Humboldt-Scholarship
‘Sustainability and Global Justice’

Bachelors and Masters

2013-14 Transformation Research and Energy Transition

In 2013/14, 15 Students from Bachelor and Master Programs of the Departments of European Ethnology, Philosophy, Geography and Agricultural Economics were funded by Stiftung Humboldt-Universität for the first time. Their transformational research project set out to explore and improve the relationship and cooperation between transformation initiatives and transformation research.

Driven by the challenges of climate change, the rising costs of resources and the results of continuing globalization, people are increasingly getting together in grassroots movements to create visions and projects for a sustainable transformation of society

The project “Research and Transformation” dealt with the mutual interaction between such transformation initiatives and the scholars researching them. In this context questions about the (self-)image of science and the humanities and its role were raised. Should research benefit the initiatives researched? How can successful cooperation look like? The perspectives of the researched initiatives on this research work were considered as well. One of the project’s goals was to increase the mutual understanding of scholars and the initiatives they analyze, to simplify collaboration.

The Master students Rebecca Lahl (Integrated Natural Resource Management), Daniel Lommes (Philosophy and Linguistics), Kristina Redecker (Human Geography, Political Science and Pedagogics) and Christian Uhle (Philosophy and Economics) got together to join the perspectives of their respective fields as well as their individual expert knowledge for this interdisciplinary research project.

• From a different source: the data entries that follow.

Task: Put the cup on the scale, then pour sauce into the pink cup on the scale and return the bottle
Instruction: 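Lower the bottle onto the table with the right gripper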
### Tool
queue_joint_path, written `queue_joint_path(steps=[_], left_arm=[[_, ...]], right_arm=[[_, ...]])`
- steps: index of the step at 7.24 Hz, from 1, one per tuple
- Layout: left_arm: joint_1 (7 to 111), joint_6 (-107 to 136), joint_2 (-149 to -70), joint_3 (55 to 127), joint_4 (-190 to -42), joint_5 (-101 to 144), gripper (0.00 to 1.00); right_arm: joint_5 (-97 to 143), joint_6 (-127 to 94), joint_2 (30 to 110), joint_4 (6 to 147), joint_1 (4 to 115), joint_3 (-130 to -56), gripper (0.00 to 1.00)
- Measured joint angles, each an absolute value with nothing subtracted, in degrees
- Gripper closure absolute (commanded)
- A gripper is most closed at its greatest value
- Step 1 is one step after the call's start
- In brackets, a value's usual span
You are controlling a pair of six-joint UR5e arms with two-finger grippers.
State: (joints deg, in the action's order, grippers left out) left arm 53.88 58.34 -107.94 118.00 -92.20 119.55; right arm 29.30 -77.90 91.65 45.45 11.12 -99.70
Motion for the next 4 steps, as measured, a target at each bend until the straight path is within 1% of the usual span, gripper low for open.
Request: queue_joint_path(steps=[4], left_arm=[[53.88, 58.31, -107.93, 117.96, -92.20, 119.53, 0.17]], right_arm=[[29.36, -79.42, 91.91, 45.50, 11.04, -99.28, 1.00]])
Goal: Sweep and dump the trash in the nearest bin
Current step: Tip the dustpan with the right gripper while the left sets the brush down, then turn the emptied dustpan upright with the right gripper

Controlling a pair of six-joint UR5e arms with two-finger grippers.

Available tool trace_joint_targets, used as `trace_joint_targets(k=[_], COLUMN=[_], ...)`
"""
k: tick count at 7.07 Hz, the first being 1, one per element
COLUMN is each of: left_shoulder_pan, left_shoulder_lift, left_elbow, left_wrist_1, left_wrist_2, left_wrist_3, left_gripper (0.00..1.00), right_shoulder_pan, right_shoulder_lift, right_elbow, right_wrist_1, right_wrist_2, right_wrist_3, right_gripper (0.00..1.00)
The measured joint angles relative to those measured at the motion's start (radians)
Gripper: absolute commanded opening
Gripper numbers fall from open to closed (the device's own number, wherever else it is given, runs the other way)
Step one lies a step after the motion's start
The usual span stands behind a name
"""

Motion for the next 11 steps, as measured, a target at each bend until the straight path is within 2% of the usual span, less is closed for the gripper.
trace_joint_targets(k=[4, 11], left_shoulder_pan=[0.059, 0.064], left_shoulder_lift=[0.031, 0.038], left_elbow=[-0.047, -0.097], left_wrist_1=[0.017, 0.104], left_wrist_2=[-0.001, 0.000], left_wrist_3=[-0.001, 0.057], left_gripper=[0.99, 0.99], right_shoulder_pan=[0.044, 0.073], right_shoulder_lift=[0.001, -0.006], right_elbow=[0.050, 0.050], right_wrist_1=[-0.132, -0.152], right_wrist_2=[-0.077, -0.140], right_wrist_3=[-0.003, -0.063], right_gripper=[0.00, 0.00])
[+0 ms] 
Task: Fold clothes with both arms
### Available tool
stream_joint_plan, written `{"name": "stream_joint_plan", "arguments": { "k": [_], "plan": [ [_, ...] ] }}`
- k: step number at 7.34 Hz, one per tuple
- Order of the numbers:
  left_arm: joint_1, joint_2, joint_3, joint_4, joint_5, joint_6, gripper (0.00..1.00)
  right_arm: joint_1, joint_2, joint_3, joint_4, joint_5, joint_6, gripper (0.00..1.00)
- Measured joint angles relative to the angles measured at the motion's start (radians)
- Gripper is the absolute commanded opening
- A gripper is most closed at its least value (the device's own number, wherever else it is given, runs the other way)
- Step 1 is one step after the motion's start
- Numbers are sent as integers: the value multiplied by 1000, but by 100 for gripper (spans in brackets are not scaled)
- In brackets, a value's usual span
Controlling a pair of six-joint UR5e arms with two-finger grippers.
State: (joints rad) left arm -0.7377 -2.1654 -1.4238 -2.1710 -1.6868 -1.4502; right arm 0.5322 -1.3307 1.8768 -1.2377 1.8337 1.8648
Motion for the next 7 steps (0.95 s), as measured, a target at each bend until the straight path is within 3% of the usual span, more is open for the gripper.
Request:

Discussions on topics such as electric mobility, bicycle traffic, public transportation, car sharing, and the development of infrastructure were monitored across electoral programs, political campaigning events, lobby-organization, television interviews and all major German newspapers at that time. By means of a discourse analysis, the project “Sustainable mobility” aimed to achieve a better understanding of the concepts and the influences that shaped the discourse about sustainable mobility at that time.

Their insights suggested that alternative approaches to mobility are mostly discussed as a cumbersome necessity, a threat for the German automobile industry or at best as a technological challenge. Positions advocating for reduction or sharing of mobility instead of solutions that seek for substitution of fossil energy were rarely found. Considerations such as social inclusiveness or how to best address the problem politically also took a rather marginal position in the discourse analyzed.

The project “Land use change” didn’t wanted to conceptualize land use change as a restricted and separated topic, but as influenced by its ties to Berlin as the local center and its dependencies to regional, national, and European structures of governance.

For this research, a local case study was planned to conduct fieldwork and to examine the local basis of the so-called “Energiewende” (energy transition), with its influence on the emergence of energetic autonomy and especially social structures, e.g. with ethnographic methods such as participant observation. Furthermore, soil samples and an analysis of satellite images eventually showing changes in the structures of land use were analyzed.

The group consisted of six students from different disciplines (Geography, Agronomy and European Ethnology) in different stages of their studies.